Insbesondere Kleinst- und Kleinunternehmen, die aufgrund der Pandemie plötzlich regelmäßig Desinfektionsmittel verwenden mussten, hatten am Anfang Probleme bei der Auswahl, Lagerung und Anwendung dieser Mittel. Eine gezielte Beratung und Information hätte hier Abhilfe leisten können, wie im Beitrag von Martina Michaelis et al. gezeigt wird. COVID-19 hat aufgrund der Abstands- und Kontaktregeln zum Rückgang anderer luftübertragener Atemwegserkrankungen geführt. Ob das auch für die Tuberkulose gilt oder ob es nur zu einer Unterdiagnose und damit Unterversorgung gekommen ist, muss die Zukunft zeigen.

Fakt ist jedenfalls, dass sowohl die Anzahl der gemeldeten Tuberkulosen beim Robert Koch-Institut (RKI) als auch die gemeldeten Berufskrankheiten bei der Berufsgenossenschaft für Gesundheitsdienst und Wohlfahrtspflege (BGW) seit der Pandemie zurückgegangen sind, wie in dem Beitrag von Albert Nienhaus zur arbeitsmedizinischen Vorsorge auf Tuberkulose erläutert wird. Die Impfung der Beschäftigten gegen Hepatitis B war ein großer Erfolg der Prävention und des Arbeitsschutzes. Im Vergleich zur Zeit vor 25 Jahren ist die Häufigkeit von Hepatitis B als Berufskrankheit um über 90 % zurückgegangen. Das ist fast doppelt so viel wie der Rückgang der Hepatitis B in der Allgemeinbevölkerung. Die meisten Beschäftigten sind heute bereits geimpft, wenn sie anfangen, im Gesundheitswesen zu arbeiten. Trotzdem ist es eine wichtige Aufgabe der arbeitsmedizinischen Vorsorge, den Impfstatus der Beschäftigten zu prüfen und etwaige Non-Responder zu beraten.

Insbesondere für Non-Responder, aber auch wenn ein Impfschutz schnell mit nur zwei statt drei Dosen aufgebaut werden soll, gibt es nun mit HEPLISAV-B einen weiteren Impfstoff, den Florian Lienert und Andrea Kühberger in ihrem Beitrag vorstellen.

Der Wissenschaftsteil enthält drei Beiträge zu beruflich bedingten Infektionen:

Im Beitrag zum zeitlichen Trend bei blutübertragbaren Virushepati­tiden von Albert Nienhaus et al. wird klar, dass nicht nur die Hepatitis B, sondern auch die nicht impfpräventable Hepatitis C in den vergangenen Jahren deutlich weniger oft als Berufskrankheit gemeldet und anerkannt wurde. Neben der Impfung hat daher wahrscheinlich auch die Verwendung sicherer Instrumente einen präventiven Beitrag geleistet. Ab Mitte März besteht Impfzwang für Beschäftigte in bestimmten Bereichen wie Krankenhäusern und der stationären Altenpflege. Das kann zu einem vermehrten Bedarf an Beratung zur Impfung und den Impfstoffoptionen führen. In ihrer Literaturübersicht liefern
Agnessa Kozak und Albert Nienhaus wichtige Hintergrundinformationen zu COVID-19-Impfungen für Betriebsärztinnen und -ärzte.
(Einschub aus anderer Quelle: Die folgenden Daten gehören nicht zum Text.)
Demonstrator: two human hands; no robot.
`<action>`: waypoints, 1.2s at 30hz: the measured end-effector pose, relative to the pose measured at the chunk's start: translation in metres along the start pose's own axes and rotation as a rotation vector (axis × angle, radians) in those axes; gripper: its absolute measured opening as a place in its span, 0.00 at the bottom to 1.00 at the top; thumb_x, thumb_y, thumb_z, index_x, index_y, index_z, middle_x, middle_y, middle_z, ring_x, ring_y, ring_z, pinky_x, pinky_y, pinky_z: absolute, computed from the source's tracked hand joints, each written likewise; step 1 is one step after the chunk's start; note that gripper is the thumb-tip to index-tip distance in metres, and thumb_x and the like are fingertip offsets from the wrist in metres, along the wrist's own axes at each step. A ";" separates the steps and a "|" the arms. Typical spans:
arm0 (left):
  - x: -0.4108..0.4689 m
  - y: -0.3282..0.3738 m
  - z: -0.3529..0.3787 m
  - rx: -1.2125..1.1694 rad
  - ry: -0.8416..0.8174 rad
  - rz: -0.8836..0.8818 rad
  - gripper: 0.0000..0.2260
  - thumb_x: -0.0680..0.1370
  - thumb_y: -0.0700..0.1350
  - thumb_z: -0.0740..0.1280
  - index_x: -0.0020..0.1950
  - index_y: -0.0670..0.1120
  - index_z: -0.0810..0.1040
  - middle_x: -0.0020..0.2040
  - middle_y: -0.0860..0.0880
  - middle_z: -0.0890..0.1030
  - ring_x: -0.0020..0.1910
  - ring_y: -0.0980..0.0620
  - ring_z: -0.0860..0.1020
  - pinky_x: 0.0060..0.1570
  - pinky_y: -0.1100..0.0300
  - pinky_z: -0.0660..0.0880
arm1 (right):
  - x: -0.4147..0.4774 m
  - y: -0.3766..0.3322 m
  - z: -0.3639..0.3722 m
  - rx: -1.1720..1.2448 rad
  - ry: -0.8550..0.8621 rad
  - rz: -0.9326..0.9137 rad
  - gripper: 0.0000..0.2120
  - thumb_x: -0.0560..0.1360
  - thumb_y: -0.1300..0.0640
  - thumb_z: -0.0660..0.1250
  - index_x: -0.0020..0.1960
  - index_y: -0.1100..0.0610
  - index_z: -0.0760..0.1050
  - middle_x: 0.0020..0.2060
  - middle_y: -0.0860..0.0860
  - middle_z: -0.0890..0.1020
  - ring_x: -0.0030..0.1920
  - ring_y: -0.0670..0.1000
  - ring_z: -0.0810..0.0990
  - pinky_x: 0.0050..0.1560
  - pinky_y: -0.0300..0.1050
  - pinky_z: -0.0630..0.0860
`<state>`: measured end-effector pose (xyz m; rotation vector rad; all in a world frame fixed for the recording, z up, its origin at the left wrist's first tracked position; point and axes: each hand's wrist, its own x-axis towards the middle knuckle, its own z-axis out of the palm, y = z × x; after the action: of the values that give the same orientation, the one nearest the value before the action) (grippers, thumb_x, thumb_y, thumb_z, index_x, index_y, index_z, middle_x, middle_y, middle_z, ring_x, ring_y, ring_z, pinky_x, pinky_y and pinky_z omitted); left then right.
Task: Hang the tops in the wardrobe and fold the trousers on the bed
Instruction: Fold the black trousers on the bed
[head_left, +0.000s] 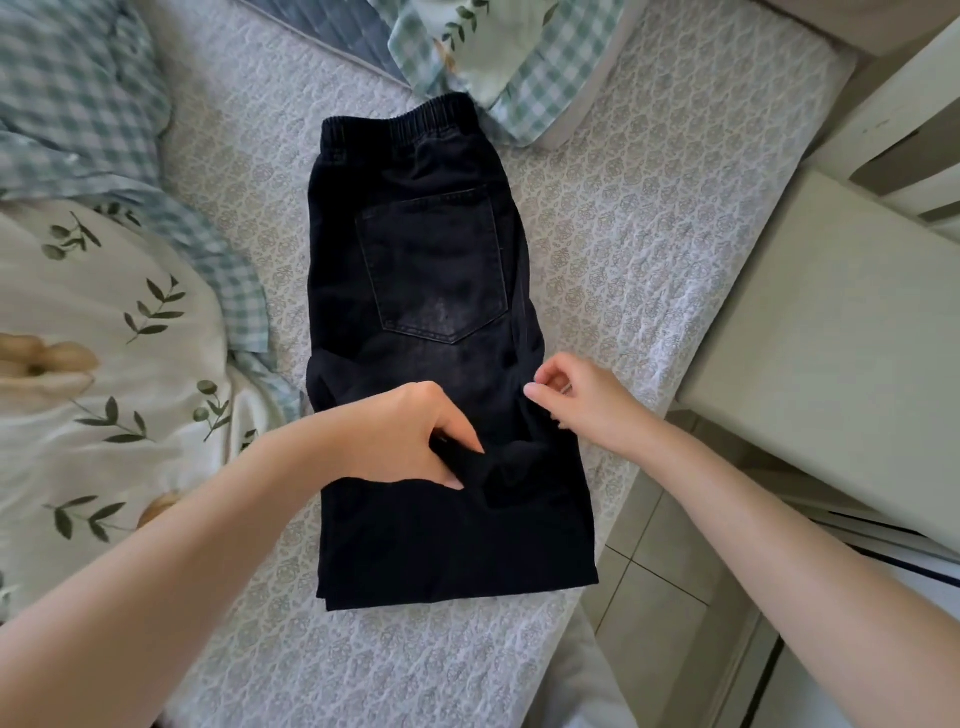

Abschließend wird die Anzahl der gemeldeten und als Versicherungsfall anerkannten Berufskrankheiten und Arbeitsunfälle wegen COVID-19 von Albert Nienhaus und Stephanie Schneider beschrieben. Erwartungsmäßig sind Beschäftigte im Gesundheitswesen am häufigsten betroffen, deshalb betreffen mehr als die Hälfte aller Fälle die BGW. Auffällig ist, dass meistens Frauen betroffen sind, da sie in Berufen arbeiten, die die höchsten Infektionsrisiken haben: in der Pflege und in der Erziehung.

Der geneigten Leserschaft wünsche ich eine angenehme Lektüre
und nützliche Erkenntnisse beim Blättern in diesem Heft. Der DGAUM wünsche ich eine erfolgreiche virtuelle 62. Jahrestagung, und uns allen ist zu wünschen, dass bald in den allabendlichen Talkshows nicht mehr über Corona gestritten wird. Dann läge die Pandemie nämlich hoffentlich hinter uns. Bleiben Sie gesund oder erholen Sie sich schnell wieder von COVID-19.